= WORK TO COMPLETE =
Every line from the top of the material through the line holding "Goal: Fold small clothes" should be copied exactly, and only those lines.

= DATASET CONTENT =

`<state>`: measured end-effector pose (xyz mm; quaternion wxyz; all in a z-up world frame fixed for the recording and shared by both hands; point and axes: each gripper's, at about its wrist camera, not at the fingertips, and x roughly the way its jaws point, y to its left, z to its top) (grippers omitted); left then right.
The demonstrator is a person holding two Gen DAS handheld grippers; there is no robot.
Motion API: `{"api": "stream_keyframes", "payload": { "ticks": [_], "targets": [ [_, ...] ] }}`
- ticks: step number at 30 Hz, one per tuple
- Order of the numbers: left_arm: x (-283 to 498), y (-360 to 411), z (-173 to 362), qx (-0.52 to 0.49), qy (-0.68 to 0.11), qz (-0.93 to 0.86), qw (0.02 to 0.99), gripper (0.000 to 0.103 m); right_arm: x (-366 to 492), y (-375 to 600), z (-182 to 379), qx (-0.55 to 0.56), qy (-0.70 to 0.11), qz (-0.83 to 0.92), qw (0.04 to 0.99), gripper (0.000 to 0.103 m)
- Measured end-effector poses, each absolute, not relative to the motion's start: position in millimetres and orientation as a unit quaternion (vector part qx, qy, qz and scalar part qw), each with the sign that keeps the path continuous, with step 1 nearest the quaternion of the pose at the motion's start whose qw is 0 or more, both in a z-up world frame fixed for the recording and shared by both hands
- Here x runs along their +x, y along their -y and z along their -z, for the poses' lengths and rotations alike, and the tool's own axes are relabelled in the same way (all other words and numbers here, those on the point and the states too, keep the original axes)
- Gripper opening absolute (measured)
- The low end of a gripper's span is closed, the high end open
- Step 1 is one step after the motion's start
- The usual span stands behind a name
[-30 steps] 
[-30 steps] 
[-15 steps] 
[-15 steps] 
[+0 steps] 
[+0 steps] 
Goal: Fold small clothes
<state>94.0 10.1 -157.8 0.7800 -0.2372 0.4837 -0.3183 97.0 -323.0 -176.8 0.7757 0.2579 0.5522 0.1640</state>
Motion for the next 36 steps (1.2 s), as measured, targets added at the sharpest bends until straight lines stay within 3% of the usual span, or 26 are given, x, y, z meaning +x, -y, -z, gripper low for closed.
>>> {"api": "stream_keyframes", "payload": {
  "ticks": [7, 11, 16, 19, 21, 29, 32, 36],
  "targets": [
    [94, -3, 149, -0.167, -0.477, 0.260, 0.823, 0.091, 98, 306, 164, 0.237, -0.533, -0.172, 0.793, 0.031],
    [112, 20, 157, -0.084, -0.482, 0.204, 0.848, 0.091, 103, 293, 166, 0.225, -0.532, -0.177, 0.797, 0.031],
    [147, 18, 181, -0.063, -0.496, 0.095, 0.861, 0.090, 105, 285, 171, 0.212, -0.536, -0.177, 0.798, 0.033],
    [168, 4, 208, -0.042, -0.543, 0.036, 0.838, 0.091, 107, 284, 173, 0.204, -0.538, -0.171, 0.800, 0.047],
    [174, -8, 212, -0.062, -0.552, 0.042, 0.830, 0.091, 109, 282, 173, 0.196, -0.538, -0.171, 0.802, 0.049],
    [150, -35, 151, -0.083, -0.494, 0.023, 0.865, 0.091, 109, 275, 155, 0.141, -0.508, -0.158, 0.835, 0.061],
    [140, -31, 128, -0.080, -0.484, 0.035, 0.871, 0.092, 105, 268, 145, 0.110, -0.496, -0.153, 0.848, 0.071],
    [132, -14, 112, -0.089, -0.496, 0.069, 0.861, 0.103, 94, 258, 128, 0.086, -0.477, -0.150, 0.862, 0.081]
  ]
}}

= EXERCISE RESPONSE =
`<state>`: measured end-effector pose (xyz mm; quaternion wxyz; all in a z-up world frame fixed for the recording and shared by both hands; point and axes: each gripper's, at about its wrist camera, not at the fingertips, and x roughly the way its jaws point, y to its left, z to its top) (grippers omitted); left then right.
The demonstrator is a person holding two Gen DAS handheld grippers; there is no robot.
Motion API: `{"api": "stream_keyframes", "payload": { "ticks": [_], "targets": [ [_, ...] ] }}`
- ticks: step number at 30 Hz, one per tuple
- Order of the numbers: left_arm: x (-283 to 498), y (-360 to 411), z (-173 to 362), qx (-0.52 to 0.49), qy (-0.68 to 0.11), qz (-0.93 to 0.86), qw (0.02 to 0.99), gripper (0.000 to 0.103 m); right_arm: x (-366 to 492), y (-375 to 600), z (-182 to 379), qx (-0.55 to 0.56), qy (-0.70 to 0.11), qz (-0.83 to 0.92), qw (0.04 to 0.99), gripper (0.000 to 0.103 m)
- Measured end-effector poses, each absolute, not relative to the motion's start: position in millimetres and orientation as a unit quaternion (vector part qx, qy, qz and scalar part qw), each with the sign that keeps the path continuous, with step 1 nearest the quaternion of the pose at the motion's start whose qw is 0 or more, both in a z-up world frame fixed for the recording and shared by both hands
- Here x runs along their +x, y along their -y and z along their -z, for the poses' lengths and rotations alike, and the tool's own axes are relabelled in the same way (all other words and numbers here, those on the point and the states too, keep the original axes)
- Gripper opening absolute (measured)
- The low end of a gripper's span is closed, the high end open
- Step 1 is one step after the motion's start
- The usual span stands behind a name
[-30 steps] 
[-30 steps] 
[-15 steps] 
[-15 steps] 
[+0 steps] 
[+0 steps] 
Goal: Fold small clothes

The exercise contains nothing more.